- [Data supplied]:
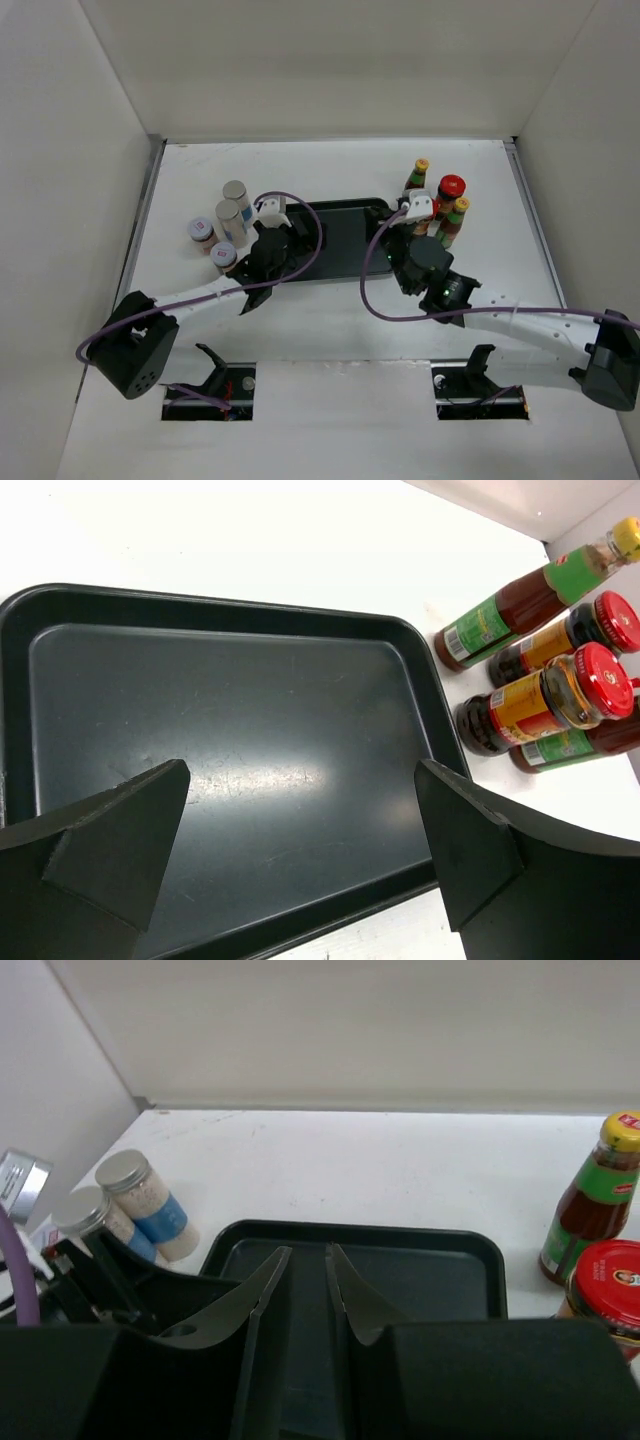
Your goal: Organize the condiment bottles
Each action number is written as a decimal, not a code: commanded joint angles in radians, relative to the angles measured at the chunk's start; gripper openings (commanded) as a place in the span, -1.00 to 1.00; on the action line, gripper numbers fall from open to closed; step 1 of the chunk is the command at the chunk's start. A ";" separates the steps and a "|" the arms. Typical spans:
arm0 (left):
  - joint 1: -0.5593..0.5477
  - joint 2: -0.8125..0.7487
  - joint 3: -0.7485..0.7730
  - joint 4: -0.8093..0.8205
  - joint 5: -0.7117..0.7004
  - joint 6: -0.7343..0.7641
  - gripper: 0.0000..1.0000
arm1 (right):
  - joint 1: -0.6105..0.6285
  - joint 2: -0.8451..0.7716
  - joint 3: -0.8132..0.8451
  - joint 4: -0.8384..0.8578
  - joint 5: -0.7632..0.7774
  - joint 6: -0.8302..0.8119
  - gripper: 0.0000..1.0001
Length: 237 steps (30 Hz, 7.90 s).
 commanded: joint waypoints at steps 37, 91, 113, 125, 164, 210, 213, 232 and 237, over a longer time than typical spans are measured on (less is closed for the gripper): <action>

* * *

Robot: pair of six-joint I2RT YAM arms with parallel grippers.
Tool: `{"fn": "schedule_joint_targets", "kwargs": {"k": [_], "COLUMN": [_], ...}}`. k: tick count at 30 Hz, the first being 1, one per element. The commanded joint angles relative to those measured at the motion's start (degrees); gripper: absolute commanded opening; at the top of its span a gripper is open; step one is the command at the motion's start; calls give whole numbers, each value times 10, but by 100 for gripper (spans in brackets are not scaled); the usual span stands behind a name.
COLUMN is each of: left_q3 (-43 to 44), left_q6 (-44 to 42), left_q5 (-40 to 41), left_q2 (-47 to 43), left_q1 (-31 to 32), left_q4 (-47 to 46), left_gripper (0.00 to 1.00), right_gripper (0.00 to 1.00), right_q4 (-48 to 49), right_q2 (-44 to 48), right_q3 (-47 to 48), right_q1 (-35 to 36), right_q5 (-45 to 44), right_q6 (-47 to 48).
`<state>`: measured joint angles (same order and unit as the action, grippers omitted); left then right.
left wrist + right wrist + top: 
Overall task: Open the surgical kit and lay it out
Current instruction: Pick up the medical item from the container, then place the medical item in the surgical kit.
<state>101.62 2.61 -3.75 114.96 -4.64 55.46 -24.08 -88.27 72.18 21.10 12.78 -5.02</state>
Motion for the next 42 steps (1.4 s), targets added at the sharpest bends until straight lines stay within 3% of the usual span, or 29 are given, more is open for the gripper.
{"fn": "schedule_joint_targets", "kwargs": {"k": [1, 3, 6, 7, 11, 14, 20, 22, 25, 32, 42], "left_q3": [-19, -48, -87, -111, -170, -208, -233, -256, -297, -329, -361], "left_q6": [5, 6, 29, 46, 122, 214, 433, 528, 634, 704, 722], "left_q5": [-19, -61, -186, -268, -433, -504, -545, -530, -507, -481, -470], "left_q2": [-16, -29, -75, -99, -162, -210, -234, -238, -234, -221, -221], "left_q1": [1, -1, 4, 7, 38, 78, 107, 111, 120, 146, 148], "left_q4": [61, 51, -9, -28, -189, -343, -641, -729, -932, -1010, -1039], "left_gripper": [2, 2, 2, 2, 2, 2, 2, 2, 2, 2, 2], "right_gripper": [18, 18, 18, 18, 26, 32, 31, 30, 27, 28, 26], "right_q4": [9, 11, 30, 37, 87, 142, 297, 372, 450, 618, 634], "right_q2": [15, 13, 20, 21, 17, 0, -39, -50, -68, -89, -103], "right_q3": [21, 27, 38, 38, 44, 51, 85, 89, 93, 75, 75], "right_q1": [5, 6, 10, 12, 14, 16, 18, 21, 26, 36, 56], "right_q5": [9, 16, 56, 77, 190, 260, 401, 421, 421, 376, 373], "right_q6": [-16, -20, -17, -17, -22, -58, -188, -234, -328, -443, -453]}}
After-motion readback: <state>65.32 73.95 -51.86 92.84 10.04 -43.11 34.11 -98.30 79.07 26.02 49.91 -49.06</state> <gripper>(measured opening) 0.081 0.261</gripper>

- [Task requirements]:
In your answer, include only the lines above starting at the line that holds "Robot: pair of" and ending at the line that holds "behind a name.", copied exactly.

- [Solution]:
Robot: pair of six-joint I2RT YAM arms with parallel grippers.
Tool: `{"fn": "schedule_joint_targets", "kwargs": {"k": [_], "COLUMN": [_], ...}}`. k: tick count at 30 Hz, the first being 1, one per element. The commanded joint angles relative to those measured at the motion's start (degrees); gripper: absolute commanded opening; at the top of its span a gripper is open; step one is the command at the motion's start; calls give whole numbers, each value times 10, but by 100 for gripper (spans in brackets are not scaled); the usual span stands behind a name.

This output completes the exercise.